TASK TO COMPLETE: Please repeat the lines of the material below exactly, starting with the one that contains "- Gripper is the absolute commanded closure" and ending with the last.

COLLECTED MATERIAL:
-- Opening Marker --
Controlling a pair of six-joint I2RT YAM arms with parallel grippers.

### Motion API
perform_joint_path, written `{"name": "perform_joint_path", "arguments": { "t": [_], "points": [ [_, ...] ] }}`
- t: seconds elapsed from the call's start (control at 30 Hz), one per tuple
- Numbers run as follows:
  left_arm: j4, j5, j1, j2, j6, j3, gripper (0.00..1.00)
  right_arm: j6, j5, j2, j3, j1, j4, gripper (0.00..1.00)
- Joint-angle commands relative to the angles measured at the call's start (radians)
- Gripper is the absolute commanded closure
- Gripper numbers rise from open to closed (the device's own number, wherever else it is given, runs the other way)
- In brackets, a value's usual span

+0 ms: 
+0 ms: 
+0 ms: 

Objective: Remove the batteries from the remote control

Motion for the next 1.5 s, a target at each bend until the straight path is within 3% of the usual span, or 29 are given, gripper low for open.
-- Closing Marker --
EXPECTED OUTPUT:
- Gripper is the absolute commanded closure
- Gripper numbers rise from open to closed (the device's own number, wherever else it is given, runs the other way)
- In brackets, a value's usual span

+0 ms: 
+0 ms: 
+0 ms: 

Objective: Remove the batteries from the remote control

Motion for the next 1.5 s, a target at each bend until the straight path is within 3% of the usual span, or 29 are given, gripper low for open.

The response to the exercise is now complete.